Je m'appelle Carine, je suis la maman de trois enfants dont un à venir dans les mois qui viennent. Enzo va avoir neuf ans, Hugo a cinq ans, et ma fille naîtra dans un mois…

Mes enfants

Mon fils aîné, Enzo, est différent. Il m'est difficile de le définir ou de lui donner une étiquette, si ce n’est parler de maladie génétique rare. Il a des difficultés d'apprentissage, des troubles cognitifs, des traits autistiques, des crises d’angoisse et un retard. Plus que “l’étiquette”, c'est ce que cela implique au quotidien qui est important.

Enzo est en CLIS, il adore l'école et les autres enfants. Cela avait mal démarré en début d'année, il fréquentait une nouvelle école, de nouveaux visages, une classe spécialisée avec des enfants avec des forts caractères, parfois violents. Au début de l'année, il pleurait tous les matins. Sa maîtresse a eu un bon réflexe et en a parlé aux enfants. Depuis il a fait sa place, il est stimulé et entouré par les “caïds” de la classe. Il est maintenant capable d'être bien avec les enfants de sa classe et ceux des autres classes de l’école, c'est une vraie révélation.

Il a beaucoup progressé au niveau verbal. Enzo est un petit garçon qui adore les moyens de transport, notamment les bus, les trains ! Il est plein de joie de vivre, il a besoin d'un environnement qui reste stable, sinon cela a des conséquences sur son appétit et le sommeil.

Enzo est très protecteur envers son petit frère, et je pense qu’il le sera encore plus avec le bébé à venir.
Hugo lui est un artiste en pleine puissance. Il adore chanter à tue tête, faire le clown... Il commence à sentir les limites de son frère.

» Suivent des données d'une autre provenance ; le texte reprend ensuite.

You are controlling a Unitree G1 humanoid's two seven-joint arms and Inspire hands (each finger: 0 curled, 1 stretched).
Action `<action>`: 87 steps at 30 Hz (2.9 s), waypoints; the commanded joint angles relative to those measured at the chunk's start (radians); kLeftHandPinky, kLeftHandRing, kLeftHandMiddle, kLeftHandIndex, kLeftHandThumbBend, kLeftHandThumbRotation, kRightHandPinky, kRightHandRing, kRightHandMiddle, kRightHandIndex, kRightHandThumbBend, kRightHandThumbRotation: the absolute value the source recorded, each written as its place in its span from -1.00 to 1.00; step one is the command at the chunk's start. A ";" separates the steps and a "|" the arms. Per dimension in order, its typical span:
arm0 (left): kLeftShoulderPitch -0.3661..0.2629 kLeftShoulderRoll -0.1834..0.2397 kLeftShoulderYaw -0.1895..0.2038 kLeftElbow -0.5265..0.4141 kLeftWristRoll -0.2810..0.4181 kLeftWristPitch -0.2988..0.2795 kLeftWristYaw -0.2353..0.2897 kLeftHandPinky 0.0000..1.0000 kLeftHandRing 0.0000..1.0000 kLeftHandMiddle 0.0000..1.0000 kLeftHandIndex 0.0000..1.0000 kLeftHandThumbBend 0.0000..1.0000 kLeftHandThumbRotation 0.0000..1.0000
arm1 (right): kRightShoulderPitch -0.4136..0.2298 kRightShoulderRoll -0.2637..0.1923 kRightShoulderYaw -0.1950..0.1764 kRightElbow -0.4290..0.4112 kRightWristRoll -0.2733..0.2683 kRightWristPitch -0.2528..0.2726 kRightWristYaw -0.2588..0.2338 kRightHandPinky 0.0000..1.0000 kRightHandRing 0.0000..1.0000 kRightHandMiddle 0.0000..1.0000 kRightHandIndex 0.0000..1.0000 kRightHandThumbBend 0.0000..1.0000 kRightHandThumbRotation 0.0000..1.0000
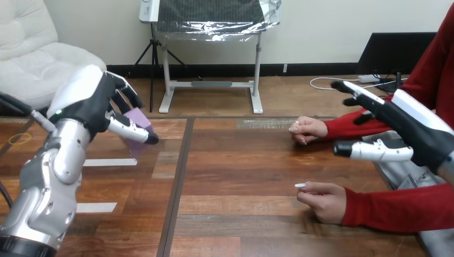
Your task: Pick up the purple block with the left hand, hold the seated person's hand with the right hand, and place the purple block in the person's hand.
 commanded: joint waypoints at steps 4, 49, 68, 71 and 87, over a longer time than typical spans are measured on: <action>-0.002 -0.017 0.039 -0.091 -0.013 -0.007 0.010 -0.49 -0.35 -0.20 -0.15 0.60 -1.00 | -0.095 -0.052 0.031 0.048 -0.023 0.029 0.035 0.60 0.93 0.95 0.94 0.93 -0.21; 0.010 -0.041 0.064 -0.169 -0.039 0.026 -0.035 -0.46 -0.32 -0.16 -0.13 0.54 -1.00 | -0.204 -0.132 0.160 0.289 -0.200 0.176 0.085 0.99 0.84 0.83 0.84 1.00 -0.76; 0.010 -0.032 0.064 -0.152 -0.044 -0.004 -0.029 -0.58 -0.43 -0.25 -0.14 0.56 -1.00 | -0.233 -0.122 0.244 0.327 -0.309 0.216 0.050 0.96 0.83 0.81 0.80 1.00 -0.74; 0.008 -0.035 0.068 -0.150 -0.048 0.000 -0.030 -0.58 -0.43 -0.25 -0.14 0.56 -1.00 | -0.237 -0.120 0.251 0.336 -0.310 0.212 0.051 0.95 0.83 0.80 0.79 1.00 -0.74; 0.003 -0.030 0.069 -0.150 -0.048 0.007 -0.031 -0.50 -0.35 -0.19 -0.14 0.56 -1.00 | -0.266 -0.088 0.323 0.412 -0.373 0.191 0.006 0.71 0.77 0.72 0.71 1.00 -0.71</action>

Ils ont chacun leurs propres univers ; parfois où Hugo aimerait qu'Enzo le suive mais celui ci ne le veut pas. Il a parlé très tôt, et très vite il s'est exprimé sur son frère. Une de ses premières questions à ce sujet a été “C'est parce qu'il est malade qu'il m'embête ?” Il souhaitait savoir s’il est différent mais jusqu'où…
Hugo prend soin de son frère, il le rassure avec les mêmes mots que nous, il peut le prendre dans ses bras et le consoler.

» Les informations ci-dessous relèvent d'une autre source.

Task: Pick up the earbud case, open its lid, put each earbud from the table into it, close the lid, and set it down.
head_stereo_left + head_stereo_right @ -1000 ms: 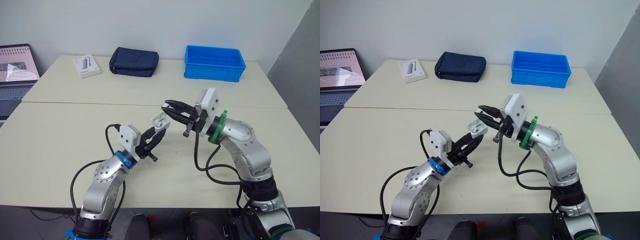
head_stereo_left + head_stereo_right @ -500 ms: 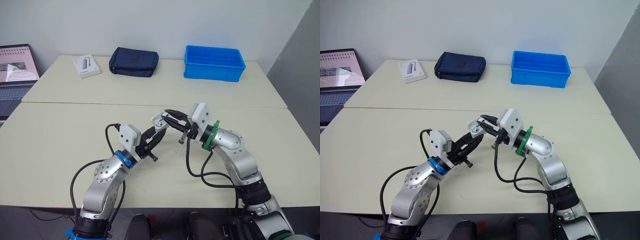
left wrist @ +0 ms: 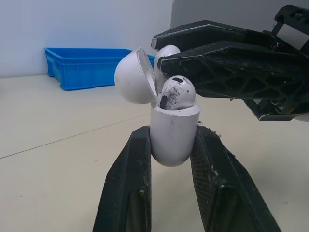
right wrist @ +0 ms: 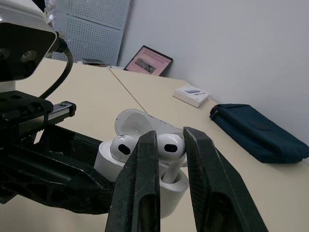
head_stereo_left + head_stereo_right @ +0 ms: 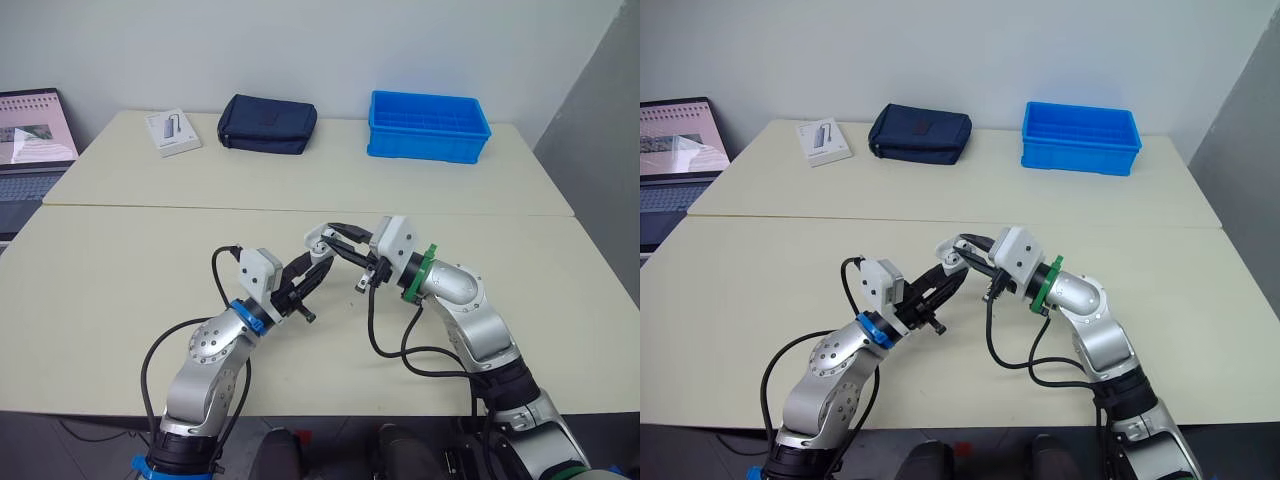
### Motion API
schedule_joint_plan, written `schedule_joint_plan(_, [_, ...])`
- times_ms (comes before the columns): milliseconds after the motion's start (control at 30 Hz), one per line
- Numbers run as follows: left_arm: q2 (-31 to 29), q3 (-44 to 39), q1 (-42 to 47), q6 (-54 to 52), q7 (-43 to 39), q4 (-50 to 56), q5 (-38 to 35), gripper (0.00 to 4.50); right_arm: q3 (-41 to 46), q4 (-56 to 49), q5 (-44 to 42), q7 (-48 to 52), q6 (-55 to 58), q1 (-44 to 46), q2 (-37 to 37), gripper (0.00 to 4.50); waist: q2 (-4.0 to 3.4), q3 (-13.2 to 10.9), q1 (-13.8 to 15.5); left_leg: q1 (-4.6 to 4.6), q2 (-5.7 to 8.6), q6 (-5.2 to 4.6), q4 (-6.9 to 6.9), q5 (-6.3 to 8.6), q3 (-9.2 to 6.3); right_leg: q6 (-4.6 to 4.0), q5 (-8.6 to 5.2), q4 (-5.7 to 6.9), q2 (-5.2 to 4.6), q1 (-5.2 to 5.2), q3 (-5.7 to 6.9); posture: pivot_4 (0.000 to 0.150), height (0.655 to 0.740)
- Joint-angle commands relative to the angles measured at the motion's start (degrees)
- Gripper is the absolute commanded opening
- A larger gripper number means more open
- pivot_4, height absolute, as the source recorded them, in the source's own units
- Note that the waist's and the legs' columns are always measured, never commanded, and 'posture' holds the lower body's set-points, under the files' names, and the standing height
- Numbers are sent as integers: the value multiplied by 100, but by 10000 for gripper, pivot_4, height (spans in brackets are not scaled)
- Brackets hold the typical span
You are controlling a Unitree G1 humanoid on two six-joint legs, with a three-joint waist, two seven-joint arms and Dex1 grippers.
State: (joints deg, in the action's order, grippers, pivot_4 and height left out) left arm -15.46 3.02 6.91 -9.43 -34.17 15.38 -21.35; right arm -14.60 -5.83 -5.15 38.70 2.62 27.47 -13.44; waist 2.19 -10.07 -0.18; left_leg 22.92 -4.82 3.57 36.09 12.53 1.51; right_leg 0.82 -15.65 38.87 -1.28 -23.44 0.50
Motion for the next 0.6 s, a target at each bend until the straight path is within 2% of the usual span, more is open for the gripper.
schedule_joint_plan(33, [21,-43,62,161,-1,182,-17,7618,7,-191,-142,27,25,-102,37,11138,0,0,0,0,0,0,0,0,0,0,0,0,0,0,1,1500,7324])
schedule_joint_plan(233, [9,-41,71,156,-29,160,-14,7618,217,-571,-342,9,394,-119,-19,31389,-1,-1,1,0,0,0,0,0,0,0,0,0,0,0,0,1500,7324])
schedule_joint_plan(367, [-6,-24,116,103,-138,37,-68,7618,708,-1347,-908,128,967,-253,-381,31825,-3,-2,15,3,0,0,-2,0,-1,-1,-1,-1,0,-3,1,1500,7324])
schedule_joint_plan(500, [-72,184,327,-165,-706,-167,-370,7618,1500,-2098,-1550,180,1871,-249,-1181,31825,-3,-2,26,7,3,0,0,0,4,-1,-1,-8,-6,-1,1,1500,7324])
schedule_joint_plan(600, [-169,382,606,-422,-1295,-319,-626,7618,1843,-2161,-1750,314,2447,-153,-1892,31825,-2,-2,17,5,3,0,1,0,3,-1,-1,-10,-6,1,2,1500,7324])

Parfois je me dis que je ne le vois pas grandir, il parle à son frère comme un adulte, j'interviens pour lui dire de ne pas décider pour son frère, et de vivre sa vie aujourd'hui.

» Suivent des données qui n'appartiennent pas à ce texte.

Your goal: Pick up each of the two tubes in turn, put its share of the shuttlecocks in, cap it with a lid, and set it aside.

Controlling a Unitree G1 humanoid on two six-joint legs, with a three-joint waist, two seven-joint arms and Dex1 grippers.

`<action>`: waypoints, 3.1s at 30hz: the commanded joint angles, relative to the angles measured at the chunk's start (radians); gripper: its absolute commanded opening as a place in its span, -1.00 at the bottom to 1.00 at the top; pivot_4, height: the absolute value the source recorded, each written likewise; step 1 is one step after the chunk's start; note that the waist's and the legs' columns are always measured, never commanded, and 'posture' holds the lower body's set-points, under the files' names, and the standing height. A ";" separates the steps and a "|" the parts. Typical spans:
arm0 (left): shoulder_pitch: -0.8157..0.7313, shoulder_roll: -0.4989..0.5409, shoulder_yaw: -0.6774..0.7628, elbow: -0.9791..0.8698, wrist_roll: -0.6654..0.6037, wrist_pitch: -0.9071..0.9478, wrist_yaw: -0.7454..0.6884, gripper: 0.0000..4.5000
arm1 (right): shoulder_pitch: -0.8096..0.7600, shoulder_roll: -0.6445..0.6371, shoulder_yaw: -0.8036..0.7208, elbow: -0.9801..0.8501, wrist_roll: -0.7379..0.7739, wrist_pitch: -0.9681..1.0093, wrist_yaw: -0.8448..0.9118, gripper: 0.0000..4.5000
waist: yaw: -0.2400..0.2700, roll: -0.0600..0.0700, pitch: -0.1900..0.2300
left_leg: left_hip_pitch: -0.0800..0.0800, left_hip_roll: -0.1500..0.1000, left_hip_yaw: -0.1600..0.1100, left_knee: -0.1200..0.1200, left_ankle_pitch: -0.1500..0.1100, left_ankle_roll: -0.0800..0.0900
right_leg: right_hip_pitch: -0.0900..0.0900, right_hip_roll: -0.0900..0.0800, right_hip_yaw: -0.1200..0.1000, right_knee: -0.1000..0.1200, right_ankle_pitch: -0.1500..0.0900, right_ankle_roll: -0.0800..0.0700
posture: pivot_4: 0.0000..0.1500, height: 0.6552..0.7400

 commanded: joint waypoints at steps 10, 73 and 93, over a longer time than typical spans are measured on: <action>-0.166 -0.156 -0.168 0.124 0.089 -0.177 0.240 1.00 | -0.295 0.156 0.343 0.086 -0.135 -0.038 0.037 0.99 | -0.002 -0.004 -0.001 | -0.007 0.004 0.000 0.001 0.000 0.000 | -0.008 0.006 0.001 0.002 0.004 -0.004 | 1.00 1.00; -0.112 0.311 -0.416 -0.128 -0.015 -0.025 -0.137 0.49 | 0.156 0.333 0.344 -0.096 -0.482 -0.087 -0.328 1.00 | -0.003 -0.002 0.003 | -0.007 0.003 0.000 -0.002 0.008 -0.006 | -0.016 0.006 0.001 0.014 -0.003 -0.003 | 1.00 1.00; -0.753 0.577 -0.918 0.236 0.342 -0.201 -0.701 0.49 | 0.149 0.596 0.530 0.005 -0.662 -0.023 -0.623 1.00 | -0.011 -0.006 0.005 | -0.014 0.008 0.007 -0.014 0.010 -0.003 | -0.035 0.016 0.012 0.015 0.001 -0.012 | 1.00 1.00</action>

Ma priorité est qu'il ne se sente pas responsable de tout pour son frère pour lui laisser son innocence et son enfance.

Un autre enfant…

Quand nous n’avions qu’Enzo, mon pédiatre a évoqué la question et m'a dit “vous devriez penser à avoir un deuxième enfant”. Moi j’étais uniquement dans la “gestion” d’Enzo avec beaucoup d’incertitudes sur son avenir. Il avait un autre patient avec un handicap, les parents ont eu un deuxième enfant très proche, l'aîné s'est mis à marcher en même temps que la petite sœur.

Quand nous décidons d’avoir un second enfant, Enzo a trois ans, et on ne sait pas de quoi sera fait l'avenir avec une possibilité d'aggravation, des passages à l'hôpital, etc. Il commençait aussi à avoir ses premières difficultés au niveau du développement et des crises d'angoisses.

En tant que maman, je souhaite protéger tout le monde celui qui est là, celui qui va arriver. Il faut que je me mette dans de bonnes conditions pour apporter ce qu'il faut aux deux. Je n'ai pas allaité pour tenir compte des contraintes liés au handicap de l’aîné, il fallait gérer tous les rendez vous. C'était dommage. Je n'étais pas sure de gérer la situation et d’être assez disponible pour les deux en allaitant. J'ai aussi choisi la période pour être enceinte, j'ai fait en sorte que mon bébé arrive en été (j'ai la chance de tomber enceinte facilement) pour être disponible et pour que je puisse me remettre.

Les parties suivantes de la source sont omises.